• _WHAT THE TASK REQUIRES_: Whenever a line of the records below contains the word "foam", copy that line.

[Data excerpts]
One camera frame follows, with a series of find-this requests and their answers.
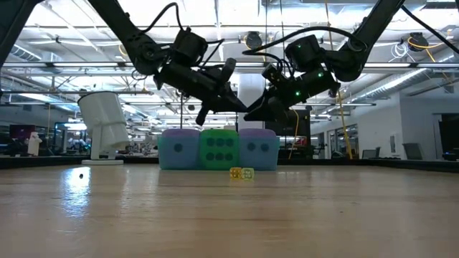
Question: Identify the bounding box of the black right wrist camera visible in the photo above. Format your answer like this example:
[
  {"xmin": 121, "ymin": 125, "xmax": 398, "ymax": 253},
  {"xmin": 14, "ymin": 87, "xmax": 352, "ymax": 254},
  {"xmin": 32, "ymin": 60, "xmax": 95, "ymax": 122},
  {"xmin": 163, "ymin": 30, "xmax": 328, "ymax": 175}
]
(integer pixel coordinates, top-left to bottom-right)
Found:
[{"xmin": 285, "ymin": 34, "xmax": 326, "ymax": 72}]

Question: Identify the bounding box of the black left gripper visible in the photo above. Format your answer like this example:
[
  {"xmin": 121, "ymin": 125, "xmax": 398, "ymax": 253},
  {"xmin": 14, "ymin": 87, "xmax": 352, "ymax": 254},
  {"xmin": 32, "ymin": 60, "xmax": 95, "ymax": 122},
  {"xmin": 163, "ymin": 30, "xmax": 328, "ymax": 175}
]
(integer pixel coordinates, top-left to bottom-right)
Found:
[{"xmin": 153, "ymin": 58, "xmax": 248, "ymax": 127}]

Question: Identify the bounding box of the yellow cable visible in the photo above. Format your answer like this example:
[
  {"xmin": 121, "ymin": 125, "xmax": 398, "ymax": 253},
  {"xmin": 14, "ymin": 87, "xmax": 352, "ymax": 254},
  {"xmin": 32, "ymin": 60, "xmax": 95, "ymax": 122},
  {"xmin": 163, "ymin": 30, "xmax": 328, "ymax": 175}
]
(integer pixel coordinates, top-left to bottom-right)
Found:
[{"xmin": 324, "ymin": 0, "xmax": 354, "ymax": 161}]

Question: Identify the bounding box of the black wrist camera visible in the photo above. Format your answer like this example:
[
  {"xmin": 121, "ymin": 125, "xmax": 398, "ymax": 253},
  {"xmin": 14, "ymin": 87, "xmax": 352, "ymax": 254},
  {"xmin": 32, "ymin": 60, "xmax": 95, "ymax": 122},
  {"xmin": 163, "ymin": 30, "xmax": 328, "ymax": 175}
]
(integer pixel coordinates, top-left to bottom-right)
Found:
[
  {"xmin": 285, "ymin": 34, "xmax": 326, "ymax": 72},
  {"xmin": 171, "ymin": 27, "xmax": 209, "ymax": 67}
]

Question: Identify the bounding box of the black wall monitor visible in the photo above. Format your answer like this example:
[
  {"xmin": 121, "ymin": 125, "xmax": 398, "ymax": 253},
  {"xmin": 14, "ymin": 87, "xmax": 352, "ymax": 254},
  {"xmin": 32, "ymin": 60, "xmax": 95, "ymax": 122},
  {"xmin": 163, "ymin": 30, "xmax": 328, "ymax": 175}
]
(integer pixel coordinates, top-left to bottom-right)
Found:
[{"xmin": 265, "ymin": 109, "xmax": 311, "ymax": 137}]

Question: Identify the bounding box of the black ceiling cable reel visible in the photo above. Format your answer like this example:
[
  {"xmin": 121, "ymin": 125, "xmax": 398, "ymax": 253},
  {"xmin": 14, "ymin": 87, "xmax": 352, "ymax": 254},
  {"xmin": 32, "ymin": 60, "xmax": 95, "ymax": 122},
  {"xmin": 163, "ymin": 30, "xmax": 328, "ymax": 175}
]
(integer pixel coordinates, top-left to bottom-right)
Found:
[
  {"xmin": 245, "ymin": 31, "xmax": 265, "ymax": 51},
  {"xmin": 408, "ymin": 32, "xmax": 430, "ymax": 53}
]

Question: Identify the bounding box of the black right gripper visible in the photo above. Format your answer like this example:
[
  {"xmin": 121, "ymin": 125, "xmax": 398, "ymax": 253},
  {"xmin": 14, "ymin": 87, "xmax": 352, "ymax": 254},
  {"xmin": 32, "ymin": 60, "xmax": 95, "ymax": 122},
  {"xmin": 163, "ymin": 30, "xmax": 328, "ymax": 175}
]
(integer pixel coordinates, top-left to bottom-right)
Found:
[{"xmin": 244, "ymin": 63, "xmax": 341, "ymax": 122}]

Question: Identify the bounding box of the white cylinder device on stand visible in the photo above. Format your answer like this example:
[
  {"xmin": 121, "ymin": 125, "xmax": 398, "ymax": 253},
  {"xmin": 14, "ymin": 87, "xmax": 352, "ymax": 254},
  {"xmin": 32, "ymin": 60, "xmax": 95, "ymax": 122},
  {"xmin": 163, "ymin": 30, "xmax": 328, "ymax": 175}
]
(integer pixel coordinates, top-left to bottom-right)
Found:
[{"xmin": 77, "ymin": 91, "xmax": 131, "ymax": 166}]

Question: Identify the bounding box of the green foam die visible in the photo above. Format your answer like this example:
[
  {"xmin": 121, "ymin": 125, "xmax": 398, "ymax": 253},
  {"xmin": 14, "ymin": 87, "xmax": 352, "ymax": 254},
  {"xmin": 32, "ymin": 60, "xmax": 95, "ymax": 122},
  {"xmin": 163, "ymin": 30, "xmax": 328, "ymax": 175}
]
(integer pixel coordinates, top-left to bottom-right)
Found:
[{"xmin": 199, "ymin": 128, "xmax": 240, "ymax": 171}]

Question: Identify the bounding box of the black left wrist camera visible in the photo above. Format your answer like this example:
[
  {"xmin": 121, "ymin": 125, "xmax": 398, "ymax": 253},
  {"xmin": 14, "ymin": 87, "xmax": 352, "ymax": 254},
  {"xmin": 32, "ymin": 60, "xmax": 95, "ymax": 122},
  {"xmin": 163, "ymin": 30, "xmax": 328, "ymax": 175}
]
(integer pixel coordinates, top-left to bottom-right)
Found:
[{"xmin": 171, "ymin": 27, "xmax": 209, "ymax": 67}]

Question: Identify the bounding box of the teal translucent plastic bin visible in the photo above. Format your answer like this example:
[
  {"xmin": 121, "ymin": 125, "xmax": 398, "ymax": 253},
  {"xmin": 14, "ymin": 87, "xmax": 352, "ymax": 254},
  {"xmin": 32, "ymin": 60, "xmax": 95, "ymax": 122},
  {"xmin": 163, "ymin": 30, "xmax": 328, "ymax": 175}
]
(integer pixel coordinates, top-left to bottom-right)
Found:
[{"xmin": 157, "ymin": 128, "xmax": 280, "ymax": 171}]

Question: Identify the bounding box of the dark computer monitor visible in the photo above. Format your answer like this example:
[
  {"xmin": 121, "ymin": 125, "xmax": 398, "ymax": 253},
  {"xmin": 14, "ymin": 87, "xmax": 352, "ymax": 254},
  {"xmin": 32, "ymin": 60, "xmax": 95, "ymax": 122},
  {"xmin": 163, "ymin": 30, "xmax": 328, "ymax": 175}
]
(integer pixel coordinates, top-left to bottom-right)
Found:
[{"xmin": 9, "ymin": 124, "xmax": 37, "ymax": 140}]

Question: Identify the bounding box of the white building pillar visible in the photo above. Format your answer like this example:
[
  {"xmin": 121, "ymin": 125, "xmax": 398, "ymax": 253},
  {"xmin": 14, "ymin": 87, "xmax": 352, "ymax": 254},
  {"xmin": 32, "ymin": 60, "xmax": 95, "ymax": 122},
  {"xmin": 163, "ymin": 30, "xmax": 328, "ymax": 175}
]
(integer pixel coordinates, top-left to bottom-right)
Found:
[{"xmin": 238, "ymin": 73, "xmax": 266, "ymax": 130}]

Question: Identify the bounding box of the purple foam die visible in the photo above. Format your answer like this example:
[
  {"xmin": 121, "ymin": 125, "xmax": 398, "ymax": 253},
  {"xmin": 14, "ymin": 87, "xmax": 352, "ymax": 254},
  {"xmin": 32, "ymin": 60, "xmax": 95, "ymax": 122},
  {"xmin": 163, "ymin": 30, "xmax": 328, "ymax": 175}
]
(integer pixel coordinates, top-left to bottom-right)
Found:
[
  {"xmin": 238, "ymin": 128, "xmax": 280, "ymax": 171},
  {"xmin": 159, "ymin": 128, "xmax": 201, "ymax": 170}
]

• _TASK ANSWER_:
Question: Identify the bounding box of the green foam die visible in the photo above. Format your answer like this example:
Question: Identify the bounding box of the purple foam die visible in the photo above. Format your answer like this example:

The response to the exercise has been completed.